Questionado se havia algum ruído na relação da Sesp e do próprio governo com a Polícia Federal, Ramalho negou, chegando a chamar Ricas de “amigo”. Mas disse que foi solicitado à Polícia Federal para que a força-tarefa estivesse debaixo do comando do programa Estado Presente, que é tocado pelo governo do Estado.
“É uma parceria importantíssima. O que aconteceu é que realmente um programa de segurança ele é estadual, ele é coordenado dentro do programa Estado Presente, que analisa todos os dados, índices de criminalidade, e é analisado pela pessoa do governador. O que nós pedimos é que fosse estabelecido um protocolo dentro da força-tarefa e que a força-tarefa estivesse no guarda-chuva do Estado Presente”, disse Ramalho à época.
Ele contou que até sua desincompatibilização, não havia recebido resposta de Ricas sobre o assunto, apenas que a proposta teria sido encaminhada para Brasília. “Mas, independente da força-tarefa idealizada, quero destacar a integração com as forças, temos operações conjuntas com a PRF, com as guardas… Numa instância mais técnica da investigação, a Polícia Federal sempre foi parceira”, justificou Ramalho no programa.
No último sábado, Ricas escreveu e publicou no jornal A Gazeta um artigo contando a novidade com entusiasmo. Ele disse que a missão da força-tarefa vai além de produzir só “inteligência”. “O objetivo final, portanto, é identificar as organizações criminosas, prender seus integrantes e retirar todo seu patrimônio”.

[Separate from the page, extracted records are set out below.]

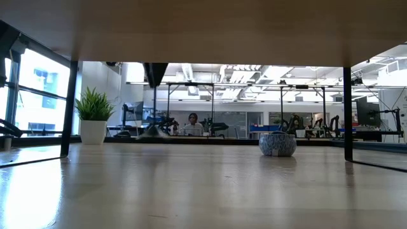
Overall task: Pick & Place candle stick holders
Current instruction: Put the black candle holder on the shelf
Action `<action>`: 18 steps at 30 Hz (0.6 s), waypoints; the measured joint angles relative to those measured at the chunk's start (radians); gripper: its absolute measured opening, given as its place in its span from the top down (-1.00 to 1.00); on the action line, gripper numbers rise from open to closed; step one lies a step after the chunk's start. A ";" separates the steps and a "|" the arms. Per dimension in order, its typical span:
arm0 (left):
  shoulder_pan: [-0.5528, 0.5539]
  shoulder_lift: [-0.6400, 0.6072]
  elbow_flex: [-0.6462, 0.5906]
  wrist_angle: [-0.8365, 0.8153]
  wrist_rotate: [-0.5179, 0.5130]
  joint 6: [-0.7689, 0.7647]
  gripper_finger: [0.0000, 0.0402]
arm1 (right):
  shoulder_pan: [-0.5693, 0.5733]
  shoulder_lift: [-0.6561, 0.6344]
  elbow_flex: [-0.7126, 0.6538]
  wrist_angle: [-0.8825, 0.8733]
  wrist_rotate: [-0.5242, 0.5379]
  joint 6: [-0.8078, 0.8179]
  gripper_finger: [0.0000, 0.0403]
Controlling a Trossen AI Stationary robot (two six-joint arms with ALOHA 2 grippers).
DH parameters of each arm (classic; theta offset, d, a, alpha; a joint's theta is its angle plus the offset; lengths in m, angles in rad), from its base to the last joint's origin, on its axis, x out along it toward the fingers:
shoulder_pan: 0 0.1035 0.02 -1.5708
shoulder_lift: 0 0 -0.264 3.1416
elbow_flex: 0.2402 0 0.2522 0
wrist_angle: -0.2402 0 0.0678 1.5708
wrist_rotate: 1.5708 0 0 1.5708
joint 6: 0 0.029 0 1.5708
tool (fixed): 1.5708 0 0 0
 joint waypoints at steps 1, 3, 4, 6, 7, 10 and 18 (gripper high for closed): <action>0.000 0.000 0.029 -0.019 -0.001 0.000 0.46 | 0.000 0.000 0.000 0.000 -0.005 0.000 -0.93; 0.000 0.000 0.101 -0.068 -0.001 -0.002 0.46 | 0.000 0.000 0.000 0.000 -0.014 0.001 -0.93; 0.000 0.000 0.141 -0.096 -0.001 -0.005 0.46 | 0.000 0.000 0.000 0.000 -0.019 0.003 -0.93; -0.001 0.000 0.216 -0.132 0.000 -0.023 0.46 | 0.000 0.000 0.000 0.000 -0.022 0.004 -0.93; -0.006 -0.001 0.248 -0.122 0.013 -0.028 0.46 | 0.000 0.000 0.000 0.000 -0.022 0.004 -0.93; -0.018 -0.010 0.357 -0.122 0.054 -0.051 0.46 | 0.000 0.000 0.000 0.000 -0.022 0.007 -0.93; -0.095 -0.017 0.583 -0.117 0.068 -0.111 0.46 | 0.000 0.000 0.000 0.000 -0.022 0.026 -0.93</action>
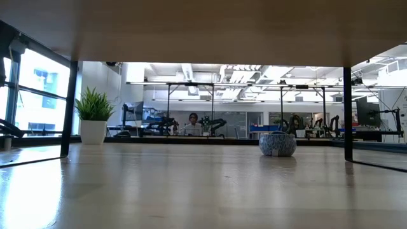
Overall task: Pick & Place candle stick holders
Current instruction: Put the black candle holder on the shelf
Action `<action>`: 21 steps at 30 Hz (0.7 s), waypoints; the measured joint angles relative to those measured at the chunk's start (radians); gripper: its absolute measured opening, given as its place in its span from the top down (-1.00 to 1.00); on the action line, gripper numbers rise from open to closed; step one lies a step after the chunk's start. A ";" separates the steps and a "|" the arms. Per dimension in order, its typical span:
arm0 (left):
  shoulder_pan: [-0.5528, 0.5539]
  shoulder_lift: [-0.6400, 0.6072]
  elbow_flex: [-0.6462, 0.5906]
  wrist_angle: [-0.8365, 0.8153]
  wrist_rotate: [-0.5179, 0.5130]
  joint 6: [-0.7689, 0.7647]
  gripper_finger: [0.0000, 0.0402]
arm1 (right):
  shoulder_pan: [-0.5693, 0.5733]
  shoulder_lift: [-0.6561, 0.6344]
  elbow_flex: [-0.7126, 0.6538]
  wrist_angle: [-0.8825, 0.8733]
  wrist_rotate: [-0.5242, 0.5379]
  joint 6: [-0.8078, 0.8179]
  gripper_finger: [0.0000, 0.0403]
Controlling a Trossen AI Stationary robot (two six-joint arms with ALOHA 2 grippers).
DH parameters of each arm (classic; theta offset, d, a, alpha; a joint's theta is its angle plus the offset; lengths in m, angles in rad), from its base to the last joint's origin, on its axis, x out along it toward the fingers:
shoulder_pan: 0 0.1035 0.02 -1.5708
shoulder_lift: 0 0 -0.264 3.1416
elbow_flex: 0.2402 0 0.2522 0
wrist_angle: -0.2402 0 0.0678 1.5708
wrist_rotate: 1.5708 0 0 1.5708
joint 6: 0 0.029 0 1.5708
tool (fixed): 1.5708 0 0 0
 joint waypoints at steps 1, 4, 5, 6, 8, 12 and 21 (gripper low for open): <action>-0.014 -0.013 -0.005 0.001 0.002 -0.009 0.46 | 0.000 0.000 0.000 0.000 0.000 0.000 -0.93; -0.051 -0.038 -0.022 -0.008 0.003 -0.030 0.46 | 0.000 0.000 0.000 0.000 0.000 -0.005 -0.93; -0.064 -0.047 -0.023 -0.008 0.010 -0.042 0.46 | 0.000 0.000 0.000 0.000 0.000 -0.010 -0.93; -0.075 -0.055 -0.024 -0.008 0.015 -0.050 0.46 | 0.000 0.000 0.000 0.000 0.000 -0.015 -0.93; -0.107 -0.065 -0.018 -0.009 0.016 -0.072 0.46 | 0.000 0.000 0.000 0.000 0.006 -0.018 -0.93; -0.158 -0.083 -0.013 0.003 0.017 -0.092 0.46 | 0.000 0.000 0.000 0.000 0.029 -0.025 -0.93; -0.233 -0.083 -0.014 0.008 0.008 -0.124 0.46 | -0.001 0.000 0.000 0.000 0.060 -0.045 -0.93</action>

Ele também fez um balanço sobre as atividades: “Desde a constituição da Força-Tarefa de Segurança Pública do Espírito Santo, em novembro de 2021, muito trabalho de qualidade já foi realizado. A partir de sua formação, a equipe dedicada à FTSP já prendeu 79 pessoas, apreendeu 57 armas, 20.824 munições, 435 quilos de cocaína e mais de um milhão de reais em espécie. A tendência, a partir de agora, é que os resultados sejam ainda mais expressivos, com a participação das forças de segurança estaduais”, disse Ricas.
Não se sabe (ainda) quem cedeu, se os questionamentos e pedidos do governo do Estado foram atendidos ou se o governo recuou em suas ressalvas. Fato é que, além das questões políticas, que parece terem sido superadas, quem ganha é a população capixaba com mais um reforço na segurança pública.